Also, many women choose a hormonal implant. It is a small thin capsule, 4 cm long and 2 mm in diameter. It is injected under the skin of the shoulder. Only a gynecologist will install the implant. After the introduction of a contraceptive, a small dose of the hormone is released daily, which has a contraceptive effect.

Depending on the preferences of the couple, you can choose two implant options: one is installed for three years, the other for five. The longer the contraceptive effect, the higher the cost of the contraceptive.

Depending on the material, there are two types of capsules:

  • some are made of synthetic material, so they need to be removed from the body after the expiration date or at any time if the couple is planning to conceive a baby;
  • others are a capsule made of special materials that are gradually destroyed under the action of enzymes secreted in the body of a young mother. Therefore, there is no need to delete them after their expiration date.

The implant is allowed to be used no earlier than two months after birth. Doctors recommend using additional contraception, such as a condom, for two weeks after receiving an injection or implant.


Implanon is one of the popular hormonal contraceptives

Intrauterine contraceptives

A fairly well-known and popular method of contraception is the intrauterine device (IUD). At the appointment, the doctor inserts the IUD into the uterine cavity. The maximum period of action of the drug depends on its type: some IUDs can remain in the uterus for three years, others up to five years. After the expiration date, the spiral must be removed. Only a doctor can do this. This method of contraception can be used two months after the birth of the child. Installation of an intrauterine device is also allowed for women who gave birth to children via cesarean section.

According to reviews, in some cases the IUD falls out on its own. However, this happens very rarely and is an exception rather than a regular occurrence.

The operating principle of this method boils down to the following: a foreign body (IUD), being in the uterine cavity, does not allow the fertilized egg to attach to the inner surface of the reproductive organ, so pregnancy does not occur. However, gynecologists recommend that young mothers who prefer this method of birth control come to routine examinations at least once every six months. This is necessary in order to timely diagnose inflammatory diseases of the internal genital organs and begin treatment, since the presence of a foreign body in the uterine cavity increases the risk of developing inflammatory processes.

Very often, doctors recommend that women use the Mirena intrauterine system. By appearance it resembles a spiral, which is also installed in the uterus. But in addition, it is equipped with a special capsule that contains the active substance levonorgestrel, which has a contraceptive effect: it increases the viscosity of cervical mucus, affects the epithelium of the surface of the uterus, and in some cases suppression of ovulation is observed. Mirena is used not only as a means of contraception, but also for the treatment of certain diseases of the female reproductive system.

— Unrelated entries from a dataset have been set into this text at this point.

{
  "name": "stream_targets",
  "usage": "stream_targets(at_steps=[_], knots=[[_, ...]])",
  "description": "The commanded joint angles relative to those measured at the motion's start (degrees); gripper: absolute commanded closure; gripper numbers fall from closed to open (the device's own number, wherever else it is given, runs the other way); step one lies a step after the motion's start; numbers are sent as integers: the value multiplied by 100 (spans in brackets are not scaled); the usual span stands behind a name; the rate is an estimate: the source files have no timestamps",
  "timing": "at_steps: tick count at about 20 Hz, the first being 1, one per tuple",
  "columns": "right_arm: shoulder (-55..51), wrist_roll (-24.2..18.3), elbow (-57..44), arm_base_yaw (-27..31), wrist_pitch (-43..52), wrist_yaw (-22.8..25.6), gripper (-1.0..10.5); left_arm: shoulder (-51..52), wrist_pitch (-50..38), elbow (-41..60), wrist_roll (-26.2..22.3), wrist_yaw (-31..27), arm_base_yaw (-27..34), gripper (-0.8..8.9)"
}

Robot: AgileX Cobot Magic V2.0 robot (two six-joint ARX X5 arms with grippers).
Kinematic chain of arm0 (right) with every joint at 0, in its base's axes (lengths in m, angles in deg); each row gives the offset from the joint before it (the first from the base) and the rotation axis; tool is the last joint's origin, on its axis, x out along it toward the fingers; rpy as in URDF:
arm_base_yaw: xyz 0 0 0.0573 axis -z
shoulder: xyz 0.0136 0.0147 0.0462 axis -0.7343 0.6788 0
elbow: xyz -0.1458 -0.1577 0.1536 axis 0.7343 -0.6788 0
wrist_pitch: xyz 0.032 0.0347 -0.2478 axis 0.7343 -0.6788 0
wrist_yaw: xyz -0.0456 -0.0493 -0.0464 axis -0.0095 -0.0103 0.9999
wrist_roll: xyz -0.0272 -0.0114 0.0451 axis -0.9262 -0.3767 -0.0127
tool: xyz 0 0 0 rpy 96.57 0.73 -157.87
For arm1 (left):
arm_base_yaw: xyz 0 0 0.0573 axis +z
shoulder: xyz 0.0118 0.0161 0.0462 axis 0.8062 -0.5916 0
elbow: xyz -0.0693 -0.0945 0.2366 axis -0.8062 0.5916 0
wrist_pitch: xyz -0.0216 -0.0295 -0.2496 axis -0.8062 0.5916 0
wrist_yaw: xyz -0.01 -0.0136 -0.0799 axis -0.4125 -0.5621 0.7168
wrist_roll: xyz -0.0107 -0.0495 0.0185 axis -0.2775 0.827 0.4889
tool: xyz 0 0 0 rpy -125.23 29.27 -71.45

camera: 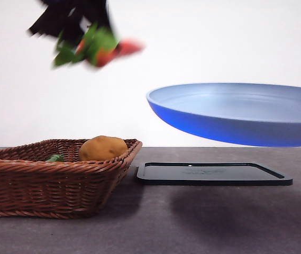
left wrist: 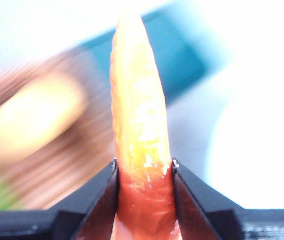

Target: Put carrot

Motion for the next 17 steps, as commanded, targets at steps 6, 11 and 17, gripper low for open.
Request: stream_targets(at_steps=[6, 11, 17], knots=[[494, 96, 74, -20, 81, -37, 941, -597, -691, -76, -31, 98, -1784, 714], [625, 90, 74, -20, 79, -55, 941, -1342, -675, -76, -31, -48, -2179, 714], [623, 92, 74, -20, 79, -66, 941, -1757, -651, -76, -37, -50, -2218, 699]])
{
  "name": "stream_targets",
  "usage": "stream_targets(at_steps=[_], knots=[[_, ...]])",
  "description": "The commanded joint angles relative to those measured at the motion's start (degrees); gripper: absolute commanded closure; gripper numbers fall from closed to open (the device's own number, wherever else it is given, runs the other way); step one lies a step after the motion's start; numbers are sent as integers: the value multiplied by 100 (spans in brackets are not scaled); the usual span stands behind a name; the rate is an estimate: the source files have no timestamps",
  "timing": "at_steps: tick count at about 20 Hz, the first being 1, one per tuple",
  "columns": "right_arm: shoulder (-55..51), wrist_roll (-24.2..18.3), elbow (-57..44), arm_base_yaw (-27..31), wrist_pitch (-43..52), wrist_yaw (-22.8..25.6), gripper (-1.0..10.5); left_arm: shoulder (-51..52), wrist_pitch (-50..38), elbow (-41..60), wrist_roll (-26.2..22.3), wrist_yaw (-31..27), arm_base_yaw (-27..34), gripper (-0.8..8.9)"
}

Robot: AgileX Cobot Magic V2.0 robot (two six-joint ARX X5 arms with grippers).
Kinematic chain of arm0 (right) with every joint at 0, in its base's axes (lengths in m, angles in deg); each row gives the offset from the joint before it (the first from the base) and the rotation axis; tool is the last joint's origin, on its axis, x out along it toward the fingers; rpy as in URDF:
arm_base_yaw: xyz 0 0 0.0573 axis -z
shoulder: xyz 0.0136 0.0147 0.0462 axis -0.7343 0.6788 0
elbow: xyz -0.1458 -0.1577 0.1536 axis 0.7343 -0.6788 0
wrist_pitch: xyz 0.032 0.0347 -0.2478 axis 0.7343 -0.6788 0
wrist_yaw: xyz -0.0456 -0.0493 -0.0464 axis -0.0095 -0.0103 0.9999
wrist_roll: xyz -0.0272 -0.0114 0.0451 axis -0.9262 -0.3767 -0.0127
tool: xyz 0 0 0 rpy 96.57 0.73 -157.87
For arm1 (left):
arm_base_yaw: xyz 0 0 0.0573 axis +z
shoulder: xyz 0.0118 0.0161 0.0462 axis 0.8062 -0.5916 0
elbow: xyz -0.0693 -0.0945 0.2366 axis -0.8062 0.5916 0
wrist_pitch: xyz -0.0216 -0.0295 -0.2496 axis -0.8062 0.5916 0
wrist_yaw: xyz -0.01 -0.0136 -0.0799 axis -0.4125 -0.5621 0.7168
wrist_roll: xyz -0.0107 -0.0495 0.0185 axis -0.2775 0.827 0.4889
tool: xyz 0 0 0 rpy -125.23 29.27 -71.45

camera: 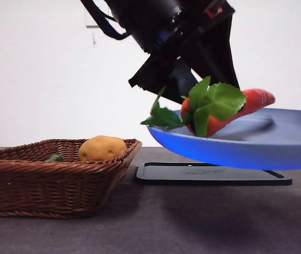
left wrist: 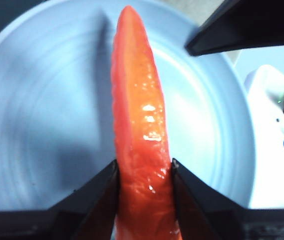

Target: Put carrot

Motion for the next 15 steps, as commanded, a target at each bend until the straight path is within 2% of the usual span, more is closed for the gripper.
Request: stream_targets(at_steps=[1, 3, 4, 10, 15], knots=[[35, 52, 74, -15, 74, -46, 941, -111, -50, -76, -42, -9, -87, 658], [35, 52, 74, -15, 74, -46, 941, -111, -52, -76, -42, -13, -90, 587], [35, 50, 74, -15, 74, -44, 941, -111, -55, -76, -39, 0, -98, 581], [170, 42, 76, -7, 83, -7, 941, 129, 22, -76, 122, 0, -61, 581], [1113, -70, 199, 149, 638, -33, 941, 1134, 503, -76, 129, -42, -39, 581]])
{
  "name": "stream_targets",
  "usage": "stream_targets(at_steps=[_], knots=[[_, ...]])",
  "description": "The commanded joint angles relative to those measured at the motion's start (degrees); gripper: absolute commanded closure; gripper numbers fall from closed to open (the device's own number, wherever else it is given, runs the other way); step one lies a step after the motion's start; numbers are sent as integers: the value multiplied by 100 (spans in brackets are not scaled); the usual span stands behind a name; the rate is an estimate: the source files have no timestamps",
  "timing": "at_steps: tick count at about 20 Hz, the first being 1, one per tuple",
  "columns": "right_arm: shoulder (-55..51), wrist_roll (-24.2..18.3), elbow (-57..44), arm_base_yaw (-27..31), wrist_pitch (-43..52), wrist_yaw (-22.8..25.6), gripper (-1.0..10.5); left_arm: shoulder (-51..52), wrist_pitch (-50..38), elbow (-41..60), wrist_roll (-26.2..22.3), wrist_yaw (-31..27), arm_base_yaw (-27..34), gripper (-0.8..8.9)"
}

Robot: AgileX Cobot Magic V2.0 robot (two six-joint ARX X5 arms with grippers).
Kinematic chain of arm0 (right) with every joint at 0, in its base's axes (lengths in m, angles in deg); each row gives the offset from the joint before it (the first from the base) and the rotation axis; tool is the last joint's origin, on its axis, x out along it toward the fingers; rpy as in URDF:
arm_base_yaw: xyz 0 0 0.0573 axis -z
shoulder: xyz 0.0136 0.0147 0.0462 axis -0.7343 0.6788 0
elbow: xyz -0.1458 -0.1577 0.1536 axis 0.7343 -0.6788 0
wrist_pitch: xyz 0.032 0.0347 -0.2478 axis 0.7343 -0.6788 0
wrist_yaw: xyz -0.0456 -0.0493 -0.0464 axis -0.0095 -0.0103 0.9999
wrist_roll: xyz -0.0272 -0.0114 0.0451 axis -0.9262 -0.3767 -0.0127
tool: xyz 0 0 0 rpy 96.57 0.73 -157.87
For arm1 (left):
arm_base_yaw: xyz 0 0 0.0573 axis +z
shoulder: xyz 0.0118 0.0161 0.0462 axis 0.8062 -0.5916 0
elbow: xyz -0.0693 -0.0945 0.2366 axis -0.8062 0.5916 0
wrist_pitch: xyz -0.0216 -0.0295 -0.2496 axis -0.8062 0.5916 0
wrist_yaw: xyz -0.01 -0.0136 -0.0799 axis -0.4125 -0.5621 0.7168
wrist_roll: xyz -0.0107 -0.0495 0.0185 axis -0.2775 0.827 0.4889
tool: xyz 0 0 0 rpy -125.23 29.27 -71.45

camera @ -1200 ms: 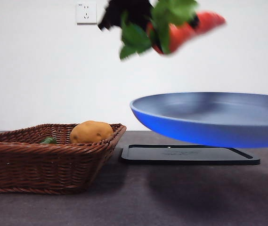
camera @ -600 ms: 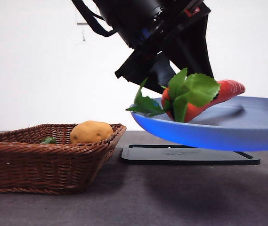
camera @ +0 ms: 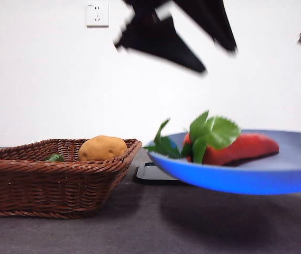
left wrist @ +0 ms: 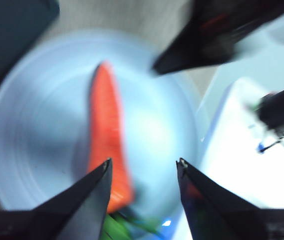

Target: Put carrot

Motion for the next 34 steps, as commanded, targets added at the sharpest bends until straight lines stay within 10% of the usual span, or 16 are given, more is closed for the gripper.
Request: stream_targets(at_steps=[1, 17, 26, 34], knots=[[527, -48, 254, 90, 507, -42, 941, 450, 236, -79, 42, -144, -35, 581], [4583, -22, 3641, 603, 1104, -42, 941, 2682, 1414, -79, 339, -1357, -37, 581], [4931, -33, 3657, 603, 1095, -20, 764, 2625, 1346, -79, 299, -2275, -35, 581], [3891, -533, 3657, 597, 417, 2, 754, 2612, -422, -79, -1047, -3950, 79, 582]])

You can have an intrauterine system installed six weeks after birth. The validity period is 5 years. The doctor must then remove Mirena from the uterine cavity. The cost of the intrauterine system is quite high, so not every nursing mother can afford this contraceptive.

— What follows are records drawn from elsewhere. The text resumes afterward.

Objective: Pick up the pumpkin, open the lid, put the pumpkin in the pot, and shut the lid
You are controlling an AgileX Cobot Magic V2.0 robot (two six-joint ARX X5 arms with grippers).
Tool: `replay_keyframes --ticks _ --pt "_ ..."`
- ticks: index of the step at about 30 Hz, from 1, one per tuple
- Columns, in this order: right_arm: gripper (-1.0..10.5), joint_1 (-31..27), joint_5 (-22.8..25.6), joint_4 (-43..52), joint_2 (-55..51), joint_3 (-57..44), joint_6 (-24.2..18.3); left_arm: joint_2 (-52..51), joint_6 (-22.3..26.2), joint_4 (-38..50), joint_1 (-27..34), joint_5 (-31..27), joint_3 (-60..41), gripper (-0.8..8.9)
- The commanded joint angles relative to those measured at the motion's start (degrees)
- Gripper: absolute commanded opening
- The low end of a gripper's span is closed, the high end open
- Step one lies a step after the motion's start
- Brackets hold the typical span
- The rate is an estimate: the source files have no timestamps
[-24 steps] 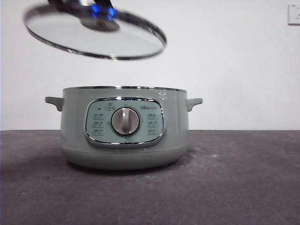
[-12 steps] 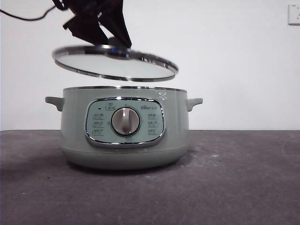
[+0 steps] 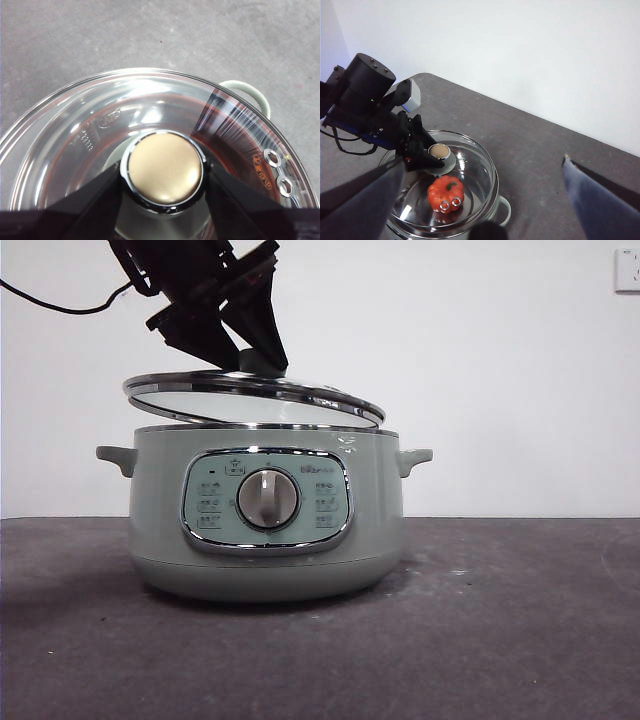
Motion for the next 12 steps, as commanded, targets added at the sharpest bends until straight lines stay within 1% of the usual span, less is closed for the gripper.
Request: replay_keyframes --ticks 1,12 --pt "6.3 0.1 0.2 0.1 0.2 0.0 0.6 -0.2 0.9 2.6 -0.2 0.5 1.2 -0.09" --pt "6.3 0.1 0.2 0.1 0.2 0.0 0.6 0.0 0.9 3.0 -0.3 0.7 1.2 -0.09"
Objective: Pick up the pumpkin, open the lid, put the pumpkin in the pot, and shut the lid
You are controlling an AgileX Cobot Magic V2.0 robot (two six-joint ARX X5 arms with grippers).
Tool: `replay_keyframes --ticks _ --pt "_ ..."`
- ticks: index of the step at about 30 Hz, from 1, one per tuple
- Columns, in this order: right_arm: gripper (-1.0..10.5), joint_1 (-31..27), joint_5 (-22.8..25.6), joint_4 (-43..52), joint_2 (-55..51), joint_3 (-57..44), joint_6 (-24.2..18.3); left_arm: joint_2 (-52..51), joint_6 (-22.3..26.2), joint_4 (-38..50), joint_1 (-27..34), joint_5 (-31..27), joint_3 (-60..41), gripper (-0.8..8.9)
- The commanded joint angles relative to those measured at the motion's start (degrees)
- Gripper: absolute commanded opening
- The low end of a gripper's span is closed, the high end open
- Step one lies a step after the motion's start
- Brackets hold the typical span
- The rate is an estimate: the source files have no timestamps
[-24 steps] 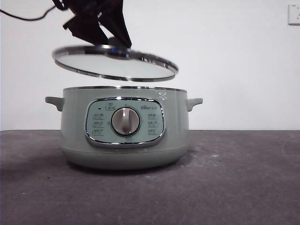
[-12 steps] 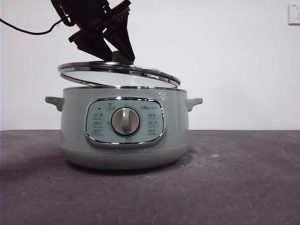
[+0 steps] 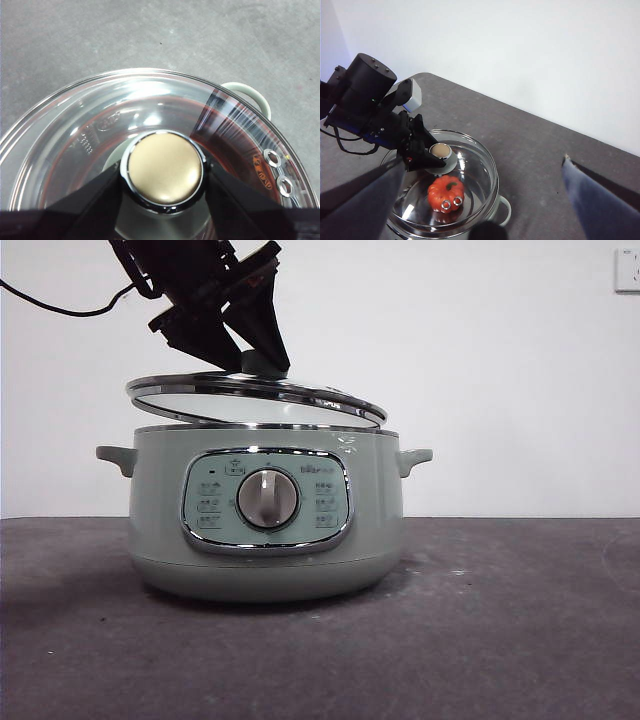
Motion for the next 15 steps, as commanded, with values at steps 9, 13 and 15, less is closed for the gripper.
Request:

Photo gallery: intrauterine contraceptives and their location in the uterus

The spiral is placed into the uterine cavity, and special “antennae” extend into the vagina. The intrauterine device is inserted into the uterus using a special device in the form of a long tube. The Mirena intrauterine system not only prevents pregnancy, but also has a therapeutic effect for some diseases of the female reproductive system.

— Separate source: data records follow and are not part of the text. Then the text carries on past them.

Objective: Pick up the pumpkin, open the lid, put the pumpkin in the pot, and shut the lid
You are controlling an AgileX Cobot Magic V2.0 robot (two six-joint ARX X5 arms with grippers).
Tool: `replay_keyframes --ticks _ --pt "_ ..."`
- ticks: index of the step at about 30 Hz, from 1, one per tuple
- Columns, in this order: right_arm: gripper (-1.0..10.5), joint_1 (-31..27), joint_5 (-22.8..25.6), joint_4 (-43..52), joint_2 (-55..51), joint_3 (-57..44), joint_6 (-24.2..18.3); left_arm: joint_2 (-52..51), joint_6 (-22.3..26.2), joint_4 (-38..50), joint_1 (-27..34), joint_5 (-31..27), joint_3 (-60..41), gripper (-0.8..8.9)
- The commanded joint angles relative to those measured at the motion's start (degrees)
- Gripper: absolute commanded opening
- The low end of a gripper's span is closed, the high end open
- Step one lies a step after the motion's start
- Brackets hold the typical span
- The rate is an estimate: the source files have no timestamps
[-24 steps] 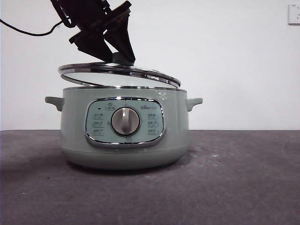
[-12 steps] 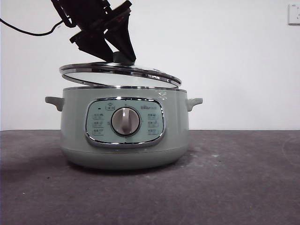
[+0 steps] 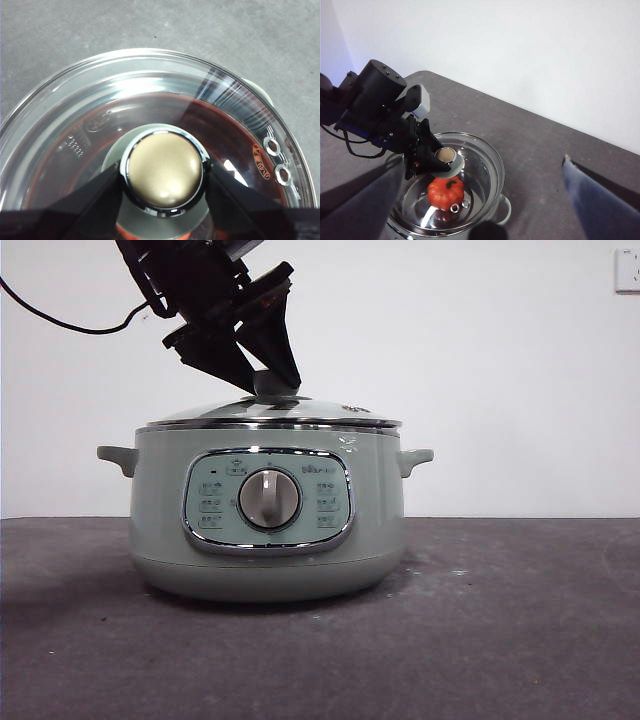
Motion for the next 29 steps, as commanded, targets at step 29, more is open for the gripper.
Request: replay_keyframes --ticks 29 --pt "6.3 0.1 0.1 -2.1 0.1 0.0 0.3 0.5 2.1 -10.5 -0.8 0.3 0.7 1.10"
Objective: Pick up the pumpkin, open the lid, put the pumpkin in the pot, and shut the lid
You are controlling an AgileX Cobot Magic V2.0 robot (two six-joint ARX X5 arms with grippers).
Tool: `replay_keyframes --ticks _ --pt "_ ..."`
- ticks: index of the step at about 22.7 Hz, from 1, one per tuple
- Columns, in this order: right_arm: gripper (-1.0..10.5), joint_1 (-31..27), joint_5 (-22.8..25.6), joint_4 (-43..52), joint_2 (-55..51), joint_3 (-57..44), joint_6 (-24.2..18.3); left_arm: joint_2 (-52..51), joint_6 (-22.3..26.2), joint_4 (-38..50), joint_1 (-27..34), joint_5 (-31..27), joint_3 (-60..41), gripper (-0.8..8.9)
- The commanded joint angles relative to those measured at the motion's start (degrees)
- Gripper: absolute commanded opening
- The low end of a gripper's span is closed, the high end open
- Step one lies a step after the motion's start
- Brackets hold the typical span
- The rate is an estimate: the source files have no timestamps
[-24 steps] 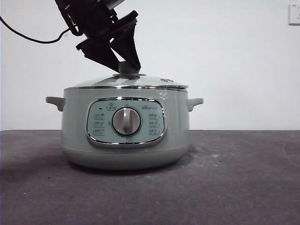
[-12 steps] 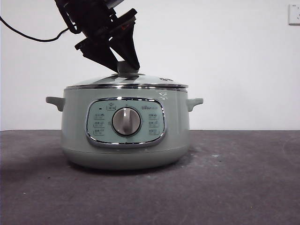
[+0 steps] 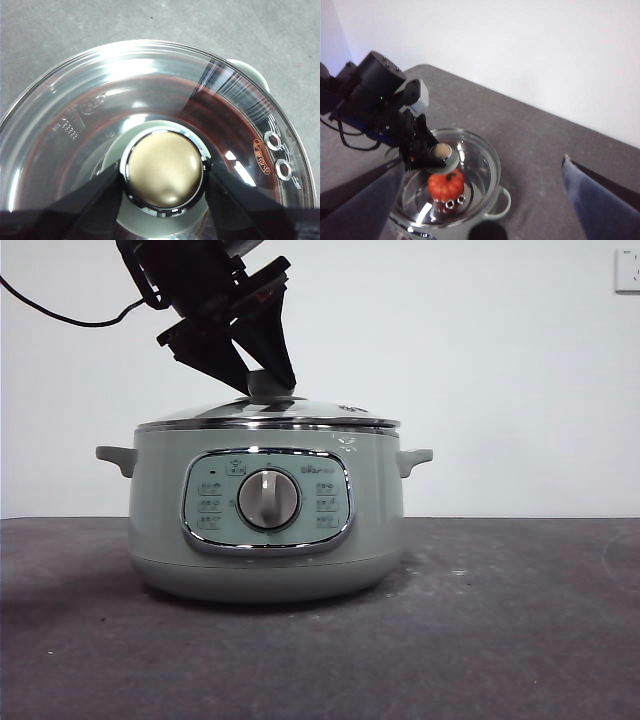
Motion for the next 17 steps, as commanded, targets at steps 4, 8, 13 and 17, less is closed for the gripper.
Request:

Barrier methods of contraception

The most popular barrier method of contraception is the condom. It is a special cover made of latex material that is placed on the male genital organ during an erection. There are many condoms on sale that differ in price category, lubricant composition, and size.

If one or both partners are allergic to latex, you can buy polyurethane condoms. But they are much more difficult to find on sale, and the price is several times higher than that of latex products.

It is allowed to use a condom from the moment you resume sexual intercourse after childbirth. Each couple independently selects a barrier product depending on individual preferences.

Not everyone knows, but there are also female barrier contraceptives. This is a cap - a product resembling a cylinder, which is inserted into the vagina and placed on the cervix, as well as a diaphragm - a special membrane that must be inserted into the vagina as deeply as possible so that it closes the entrance to the cervical canal.

Female barrier contraceptives are not very popular because there is a risk of inserting them incorrectly, which increases the likelihood of pregnancy. If a young mother decides to try a diaphragm or a cap, then you can start using them no earlier than a month and a half after giving birth, when the cervix and vagina have fully recovered.

Female barrier contraceptives must be inserted into the vagina half an hour before sexual intercourse and removed no earlier than six hours after intercourse. You should know that you should not leave the diaphragm or cap in the vagina for more than a day. If a woman forgets to remove the product, this is fraught with the development of inflammation and infection of the vagina, and then the uterus.

The principle of operation of both male and female barrier contraceptives is aimed at preventing sperm from penetrating the uterus and tubes and fertilizing the egg.

Photo gallery: male and female barrier contraceptives

The diaphragm prevents sperm from entering the uterus. The female cap is placed on the cervix and prevents sperm from penetrating. Different brands of condoms may have different lubricants: with a cooling effect or with an antiseptic component

Use of spermicides

Spermicides are special preparations that are available in the form of vaginal tablets, suppositories, creams or gels. They must be inserted into the vagina 5–20 minutes before sexual intercourse. Exact time and detailed instructions contained in each contraceptive package. After entering the vagina, the products envelop the mucous membrane, and the active ingredients have a destructive effect on sperm: male reproductive cells die.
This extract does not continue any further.